The organisation decided that bringing in-house all IT activity was the best way to support the creativity and efficiency with which they could offer such digitised services. For an organisation the size of the DVLA, and so using four different suppliers for its IT function, this of course was no mean feat.

“It was quite scary and challenging and something no one had done before on this kind of scale,” says chief executive officer Oliver Morley, referring to the fact that this initiative went very much against the grain of many public sector bodies currently outsourcing, rather than bringing in-house, an increasing number of services and functions.

The method

Strong HR support for the TUPE process was vital in ensuring the project’s success, reports HR and estates director Phil Bushby. “One of things this project reminded me of was to make sure you have the right people working on this. We had an excellent team really sweating the detail,” he said.

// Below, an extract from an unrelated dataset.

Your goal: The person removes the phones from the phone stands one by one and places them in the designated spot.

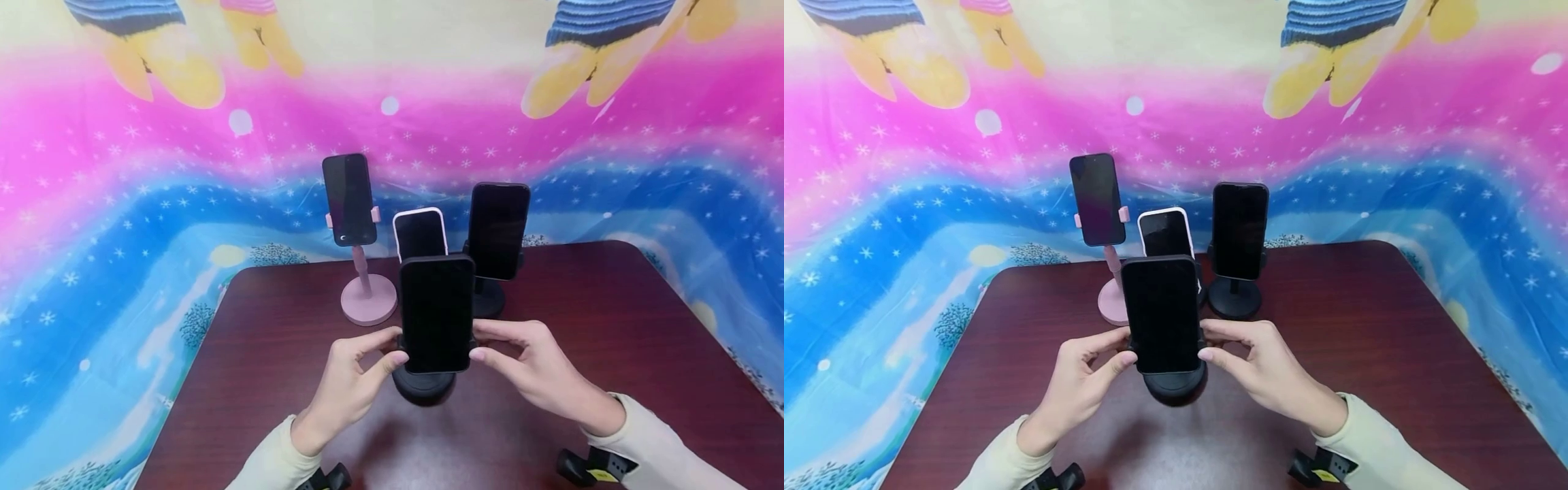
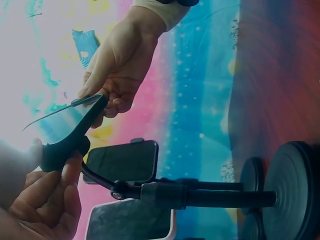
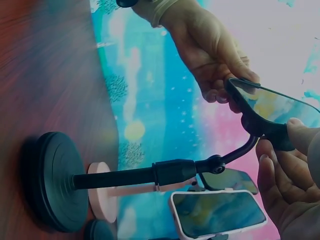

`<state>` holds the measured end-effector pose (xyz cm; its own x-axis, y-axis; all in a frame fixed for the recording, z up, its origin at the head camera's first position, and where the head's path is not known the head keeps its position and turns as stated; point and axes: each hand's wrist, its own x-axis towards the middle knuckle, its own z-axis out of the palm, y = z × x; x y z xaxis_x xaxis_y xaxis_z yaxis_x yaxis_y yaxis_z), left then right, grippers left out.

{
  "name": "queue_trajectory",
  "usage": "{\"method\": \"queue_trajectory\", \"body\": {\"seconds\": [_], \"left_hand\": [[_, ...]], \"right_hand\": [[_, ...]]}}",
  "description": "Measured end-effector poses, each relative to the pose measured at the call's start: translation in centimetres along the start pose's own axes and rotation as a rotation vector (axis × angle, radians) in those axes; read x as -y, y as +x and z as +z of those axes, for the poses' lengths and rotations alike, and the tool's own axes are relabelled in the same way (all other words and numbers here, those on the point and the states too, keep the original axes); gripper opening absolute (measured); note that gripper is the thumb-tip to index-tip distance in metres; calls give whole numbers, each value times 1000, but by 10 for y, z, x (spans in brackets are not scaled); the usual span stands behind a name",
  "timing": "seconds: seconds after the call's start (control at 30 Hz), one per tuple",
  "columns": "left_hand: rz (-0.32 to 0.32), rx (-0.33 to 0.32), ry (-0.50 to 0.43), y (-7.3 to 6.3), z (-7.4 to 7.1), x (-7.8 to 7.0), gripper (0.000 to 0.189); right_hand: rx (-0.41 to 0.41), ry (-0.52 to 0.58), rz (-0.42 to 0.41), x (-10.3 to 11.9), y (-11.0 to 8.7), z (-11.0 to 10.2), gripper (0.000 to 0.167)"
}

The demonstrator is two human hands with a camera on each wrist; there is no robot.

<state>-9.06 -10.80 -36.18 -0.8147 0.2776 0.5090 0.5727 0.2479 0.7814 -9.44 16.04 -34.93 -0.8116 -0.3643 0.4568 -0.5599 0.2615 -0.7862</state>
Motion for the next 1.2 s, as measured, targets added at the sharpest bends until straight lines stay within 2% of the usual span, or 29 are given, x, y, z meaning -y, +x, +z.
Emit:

He explains that four of DVLA’s HR team “lived and breathed” the process, with various other experts, including employment lawyers, brought in where needed.

HR co-operation with other departments right from the very beginning of the process was key, he reports. “It was about working with IT and seeing what they wanted from the new IT structure, and we also worked with our colleagues in procurement.”

When reassuring employees being moved across, the little things -such as matching terms and conditions and ensuring everyone is paid at the correct time- are crucial, says Bushby. “The stuff that makes the big difference to people are the little things,” he says. “It’s ‘where am I going to sit?’ ‘how am I going to feel?’”

Strong communication with staff, including through a large event held at a local football stadium and then through smaller workshops, throughout the TUPE process was therefore vital. “As well as matching conditions we also had to make it an attractive place to work and tell a really good story,” says Morley. “In the end it was their [the employee’s] choice whether to transfer.”

To make working at the DVLA an attractive offer, the innovative nature of the IT work employees would be doing was really capitalised on. “If you want to really build your digital skills with a customer base of 40 million you’re not going to get a much better experience than with us,” says Morley. “So it was about generating that feeling of excitement.”

He adds that taking things one step at a time was invaluable. “It’s a similar situation to an acquisition and having been through that myself on both sides, you realise it’s about simplicity,” he says. “It’s about ensuring continuity by looking at transformation later and not restructuring too rigorously during the TUPE process.”

The result

The first sign channelling significant time and resource into the TUPE process had paid off, was the number of employees happy to transfer, says Morley, who reports “the vast majority” did so.

And the overarching decision to bring IT in-house to ensure time and cost efficiency and innovation is already proving a highly sound one. Morley cites the example of the DVLA’s data request service. “Before the changeover this one third party request we had recently might have taken a month to go through and cost tens of thousands. One of the people we brought in-house has just done twice the volume in about two days,” he says.

Unsurprisingly, then, both Morley and Bushby are strong advocates of other public sector organisations, where appropriate, treading a similar bringing-things-in-house path. And, with HMRC apparently “doing something similar” to the DVLA at present, it seems there could be a fair few more TUPE success stories to come.